Pero el mundo gira muy rápido y el cambio social ya se ha producido. Ya ha fracasado la doctrina de la vida recta, aquel modelo de vida digno de ser imitado por todos. La libertad, la soberanía personal, también ante la muerte, esta voluntad reflexiva, razonada, explicada que dice: vivir “depende de mí”, significa que una persona adulta y capaz, se reconozca o no, tiene el derecho a disponer de las posibilidades materiales reales de opción, de elección, que la vida le ofrece y entre ellas está la de dirigir su propia muerte. Y como este es nuestro derecho los poderes públicos tienen el deber de garantizarlo a todos. Tienen la obligación de intervenir facilitando los medios y removiendo los obstáculos que dificulten la realización efectiva de este mismo derecho, a aquellos enfermos terminales o grandes dependientes incurables que no puedan hacerlo solos y que por propia iniciativa así lo soliciten.

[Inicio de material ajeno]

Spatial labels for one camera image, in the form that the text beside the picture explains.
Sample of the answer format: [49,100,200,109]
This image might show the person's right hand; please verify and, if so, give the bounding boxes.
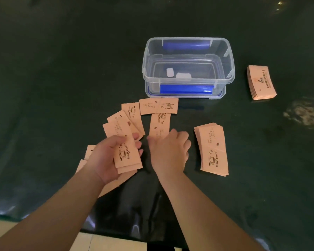
[147,129,192,178]

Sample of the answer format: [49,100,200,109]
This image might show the person's left forearm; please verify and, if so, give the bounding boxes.
[0,166,106,251]

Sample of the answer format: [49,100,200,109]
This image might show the clear lid with blue latches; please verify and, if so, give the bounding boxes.
[145,39,226,100]

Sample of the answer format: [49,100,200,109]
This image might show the clear plastic storage container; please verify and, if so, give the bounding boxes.
[142,37,235,85]

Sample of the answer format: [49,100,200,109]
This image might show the pink paper cup sleeve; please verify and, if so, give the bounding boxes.
[121,102,146,136]
[98,169,138,199]
[75,159,88,174]
[106,110,144,141]
[84,145,96,160]
[149,113,171,140]
[139,98,179,115]

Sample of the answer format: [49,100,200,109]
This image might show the handful of pink cup sleeves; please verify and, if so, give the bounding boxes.
[103,120,144,174]

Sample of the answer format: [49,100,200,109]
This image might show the stack of pink cup sleeves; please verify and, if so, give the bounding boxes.
[247,65,277,100]
[194,123,229,177]

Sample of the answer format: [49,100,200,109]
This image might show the person's right forearm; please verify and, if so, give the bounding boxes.
[156,172,265,251]

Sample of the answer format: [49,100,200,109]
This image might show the person's left hand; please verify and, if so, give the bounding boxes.
[88,133,144,185]

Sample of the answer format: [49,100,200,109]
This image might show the black plastic table cover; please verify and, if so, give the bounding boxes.
[0,0,314,251]

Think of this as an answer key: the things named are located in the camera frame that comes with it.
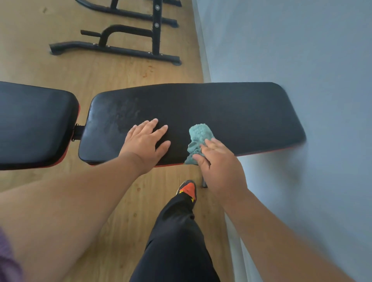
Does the person's right forearm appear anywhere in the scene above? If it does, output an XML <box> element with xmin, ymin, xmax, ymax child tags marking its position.
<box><xmin>223</xmin><ymin>188</ymin><xmax>356</xmax><ymax>282</ymax></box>

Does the teal cleaning cloth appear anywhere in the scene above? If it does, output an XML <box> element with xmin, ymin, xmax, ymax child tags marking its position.
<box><xmin>184</xmin><ymin>123</ymin><xmax>215</xmax><ymax>166</ymax></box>

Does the person's left forearm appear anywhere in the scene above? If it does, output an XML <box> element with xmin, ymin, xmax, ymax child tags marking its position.
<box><xmin>0</xmin><ymin>152</ymin><xmax>143</xmax><ymax>282</ymax></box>

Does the person's right hand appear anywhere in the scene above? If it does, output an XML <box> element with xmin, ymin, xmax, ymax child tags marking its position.
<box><xmin>192</xmin><ymin>138</ymin><xmax>248</xmax><ymax>204</ymax></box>

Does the black bench seat pad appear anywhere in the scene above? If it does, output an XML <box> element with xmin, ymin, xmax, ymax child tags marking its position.
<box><xmin>0</xmin><ymin>81</ymin><xmax>81</xmax><ymax>171</ymax></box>

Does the black bench frame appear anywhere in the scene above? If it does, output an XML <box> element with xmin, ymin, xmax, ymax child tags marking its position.
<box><xmin>71</xmin><ymin>124</ymin><xmax>85</xmax><ymax>142</ymax></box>

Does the black and orange shoe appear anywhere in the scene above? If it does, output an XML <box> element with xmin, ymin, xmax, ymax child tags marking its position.
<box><xmin>176</xmin><ymin>180</ymin><xmax>198</xmax><ymax>204</ymax></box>

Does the black trouser leg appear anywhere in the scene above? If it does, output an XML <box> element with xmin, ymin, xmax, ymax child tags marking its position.
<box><xmin>129</xmin><ymin>192</ymin><xmax>222</xmax><ymax>282</ymax></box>

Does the long black bench back pad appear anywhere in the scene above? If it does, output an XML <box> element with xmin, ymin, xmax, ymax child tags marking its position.
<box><xmin>78</xmin><ymin>82</ymin><xmax>307</xmax><ymax>168</ymax></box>

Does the black steel exercise rack frame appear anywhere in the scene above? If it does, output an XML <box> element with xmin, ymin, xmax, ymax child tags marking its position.
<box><xmin>49</xmin><ymin>0</ymin><xmax>183</xmax><ymax>66</ymax></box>

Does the purple shirt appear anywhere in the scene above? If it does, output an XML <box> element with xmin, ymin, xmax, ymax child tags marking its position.
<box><xmin>0</xmin><ymin>227</ymin><xmax>24</xmax><ymax>282</ymax></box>

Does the person's left hand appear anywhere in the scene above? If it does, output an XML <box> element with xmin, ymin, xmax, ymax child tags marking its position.
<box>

Dejémonos de tonterías, este no es un asunto exclusivo de la familia. Aquí al lado hay ciudadanos que sufren durante décadas y no podemos seguir mirando a otro lado. Sabemos que la vida no acaba bien, sabemos que vamos a morir, pero también sabemos que en ocasiones podemos decidir el momento y el proceso, buscar el consuelo, besar amuletos y cuando nuestro cuerpo ya no pueda pegarse un tiro, pedir ayuda.

Señores: ¿por qué la muerte llega al que no la espera y se prohíbe al que la reclama?

Claro que es más fácil abstenerse, pero es un deber decirlo: dirigir y decidir nuestra muerte también debe ser considerada como una decisión ética, moral y también legal, y al legislador le corresponde regular los casos, establecer los límites y precisar las garantías en el marco de la Constitución y con el máximo respeto a los valores de justicia, igualdad, libertad y solidaridad.

Antonio Rovira es catedrático de Derecho Constitucional y director del Máster en Gobernanza y Derechos Humanos (Cátedra J. Polanco. UAM/Fundación Santillana).